4. Memory Scalability

  • The problem is if you have 20gigs of RAM and let’s say you use 2k per connection, then if you only have 20meg L3 cache, none of that data will be in cache. It costs 300 clock cycles to go out to main memory, at which time the CPU isn’t doing anything. Think about this with our 1400 clock cycle budge per packet. Remember 200 clocks/pkt overhead. We only have 4 cache misses per packet and that's a problem (也就是,只能够存在4次cache miss的机会)
  • Co-locate Data (将数据连续存放)
    • Don’t scribble data all over memory via pointers. Each time you follow a pointer it will be a cache miss: [hash pointer] -> [Task Control Block] -> [Socket] -> [App]. That’s four cache misses.
    • Keep all the data together in one chunk of memory: [TCB | Socket | App]. Prereserve memory by preallocating all the blocks. This reduces cache misses from 4 to 1.
  • Paging
    • The paging table for 32gigs require 64MB of paging tables which doesn’t fit in cache. So you have two caches misses, one for the paging table and one for what it points to. This is detail we can’t ignore for scalable software.
    • Solutions: compress data; use cache efficient structures instead of binary search tree that has a lot of memory accesses (减少存储空间来减少cache miss)
    • NUMA architectures double the main memory access time.

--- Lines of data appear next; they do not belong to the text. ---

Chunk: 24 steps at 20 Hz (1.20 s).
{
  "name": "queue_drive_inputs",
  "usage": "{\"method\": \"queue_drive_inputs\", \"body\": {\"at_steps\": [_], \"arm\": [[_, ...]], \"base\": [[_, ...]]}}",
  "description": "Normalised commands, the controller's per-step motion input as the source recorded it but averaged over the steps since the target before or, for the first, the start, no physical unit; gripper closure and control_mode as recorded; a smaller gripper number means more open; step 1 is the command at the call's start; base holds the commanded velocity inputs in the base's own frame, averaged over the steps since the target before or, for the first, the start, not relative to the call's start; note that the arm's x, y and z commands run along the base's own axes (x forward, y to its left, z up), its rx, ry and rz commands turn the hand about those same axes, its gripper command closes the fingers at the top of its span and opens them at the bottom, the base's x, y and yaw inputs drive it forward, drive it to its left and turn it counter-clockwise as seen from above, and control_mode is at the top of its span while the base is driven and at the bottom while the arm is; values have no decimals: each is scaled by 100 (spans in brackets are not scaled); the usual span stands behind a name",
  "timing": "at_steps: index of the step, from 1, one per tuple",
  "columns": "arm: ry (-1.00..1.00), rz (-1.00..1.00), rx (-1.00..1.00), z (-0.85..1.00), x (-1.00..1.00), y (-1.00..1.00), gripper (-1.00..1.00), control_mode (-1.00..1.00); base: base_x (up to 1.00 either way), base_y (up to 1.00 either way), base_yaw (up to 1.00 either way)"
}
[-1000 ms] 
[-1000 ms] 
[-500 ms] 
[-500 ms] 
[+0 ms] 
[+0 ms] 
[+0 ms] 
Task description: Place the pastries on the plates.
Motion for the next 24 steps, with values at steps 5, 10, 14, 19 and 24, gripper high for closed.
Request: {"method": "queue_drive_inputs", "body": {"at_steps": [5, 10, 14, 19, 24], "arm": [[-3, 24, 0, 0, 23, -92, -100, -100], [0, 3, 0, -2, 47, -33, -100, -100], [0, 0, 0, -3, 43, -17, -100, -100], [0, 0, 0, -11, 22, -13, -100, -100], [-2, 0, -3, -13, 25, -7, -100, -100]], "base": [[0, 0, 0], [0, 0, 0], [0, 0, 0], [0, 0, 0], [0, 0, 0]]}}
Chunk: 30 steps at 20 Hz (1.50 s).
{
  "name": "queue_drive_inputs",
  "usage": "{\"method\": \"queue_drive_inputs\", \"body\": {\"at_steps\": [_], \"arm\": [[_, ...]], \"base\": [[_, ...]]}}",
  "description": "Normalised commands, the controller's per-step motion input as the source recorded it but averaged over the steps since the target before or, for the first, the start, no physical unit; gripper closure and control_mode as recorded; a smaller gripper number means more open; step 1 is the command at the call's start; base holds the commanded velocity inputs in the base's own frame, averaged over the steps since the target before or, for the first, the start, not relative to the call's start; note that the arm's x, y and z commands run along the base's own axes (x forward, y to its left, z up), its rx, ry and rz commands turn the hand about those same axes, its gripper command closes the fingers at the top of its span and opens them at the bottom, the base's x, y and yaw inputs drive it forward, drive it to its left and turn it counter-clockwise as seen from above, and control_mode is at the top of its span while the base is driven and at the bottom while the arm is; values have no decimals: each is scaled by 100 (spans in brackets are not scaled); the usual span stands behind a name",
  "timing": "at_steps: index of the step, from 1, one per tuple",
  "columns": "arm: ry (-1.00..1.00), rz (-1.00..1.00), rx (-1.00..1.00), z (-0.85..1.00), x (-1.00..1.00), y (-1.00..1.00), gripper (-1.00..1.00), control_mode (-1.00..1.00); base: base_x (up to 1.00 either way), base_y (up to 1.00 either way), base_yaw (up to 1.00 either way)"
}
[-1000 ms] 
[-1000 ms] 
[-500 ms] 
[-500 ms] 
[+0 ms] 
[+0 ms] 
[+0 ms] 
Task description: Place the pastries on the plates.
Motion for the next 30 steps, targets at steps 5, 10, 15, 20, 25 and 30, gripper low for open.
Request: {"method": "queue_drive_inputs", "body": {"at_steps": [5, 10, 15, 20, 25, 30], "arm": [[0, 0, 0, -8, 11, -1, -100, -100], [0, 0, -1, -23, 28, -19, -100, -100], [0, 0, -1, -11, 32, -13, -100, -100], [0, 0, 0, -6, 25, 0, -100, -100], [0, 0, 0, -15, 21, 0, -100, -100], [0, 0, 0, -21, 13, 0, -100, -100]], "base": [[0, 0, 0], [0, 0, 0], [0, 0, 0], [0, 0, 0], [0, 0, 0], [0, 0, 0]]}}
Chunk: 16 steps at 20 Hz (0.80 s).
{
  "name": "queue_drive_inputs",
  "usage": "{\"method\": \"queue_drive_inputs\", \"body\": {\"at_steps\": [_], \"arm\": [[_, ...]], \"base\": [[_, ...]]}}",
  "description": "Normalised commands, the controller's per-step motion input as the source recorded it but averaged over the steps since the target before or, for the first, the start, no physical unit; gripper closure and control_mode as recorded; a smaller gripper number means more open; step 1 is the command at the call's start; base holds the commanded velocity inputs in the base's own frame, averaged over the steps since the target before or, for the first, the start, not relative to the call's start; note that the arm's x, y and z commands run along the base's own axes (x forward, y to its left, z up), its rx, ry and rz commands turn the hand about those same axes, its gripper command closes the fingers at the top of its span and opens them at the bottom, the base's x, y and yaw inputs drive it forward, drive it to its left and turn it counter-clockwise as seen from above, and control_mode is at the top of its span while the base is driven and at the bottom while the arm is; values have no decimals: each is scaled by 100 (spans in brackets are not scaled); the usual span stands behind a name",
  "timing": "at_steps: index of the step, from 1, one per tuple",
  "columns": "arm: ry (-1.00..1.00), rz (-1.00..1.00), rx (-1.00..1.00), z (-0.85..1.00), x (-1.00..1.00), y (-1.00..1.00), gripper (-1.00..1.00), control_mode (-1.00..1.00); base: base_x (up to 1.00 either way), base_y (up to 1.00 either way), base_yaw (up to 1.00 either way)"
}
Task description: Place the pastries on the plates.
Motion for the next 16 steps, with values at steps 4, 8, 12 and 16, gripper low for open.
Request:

Memory may not be on a local socket but is on another socket.(NUMA结构的话如果不在local socket那么主存时间翻倍)
  • Memory pools
    • Preallocate all memory all at once on startup.
    • Allocate on a per object, per thread, and per socket basis.
  • Hyper-threading
    • Network processors can run up to 4 threads per processor, Intel only has 2.
    • This masks the latency, for example, from memory accesses because when one thread waits the other goes at full speed.
  • Hugepages (减少地址翻译过程)
    • Reduces page table size. Reserve memory from the start and then your application manages the memory.

5. Summary

  • NIC
    • Problem: going through the kernel doesn’t work well.
    • Solution: take the adapter away from the OS by using your own driver and manage them yourself
  • CPU
    • Problem: if you use traditional kernel methods to coordinate your application it doesn’t work well.
    • Solution: Give Linux the first two CPUs and you application manages the remaining CPUs. No interrupts will happen on those CPUs that you don’t allow.
  • Memory
    • Problem: Takes special care to make work well.
    • Solution: At system startup allocate most of the memory in hugepages that you manage.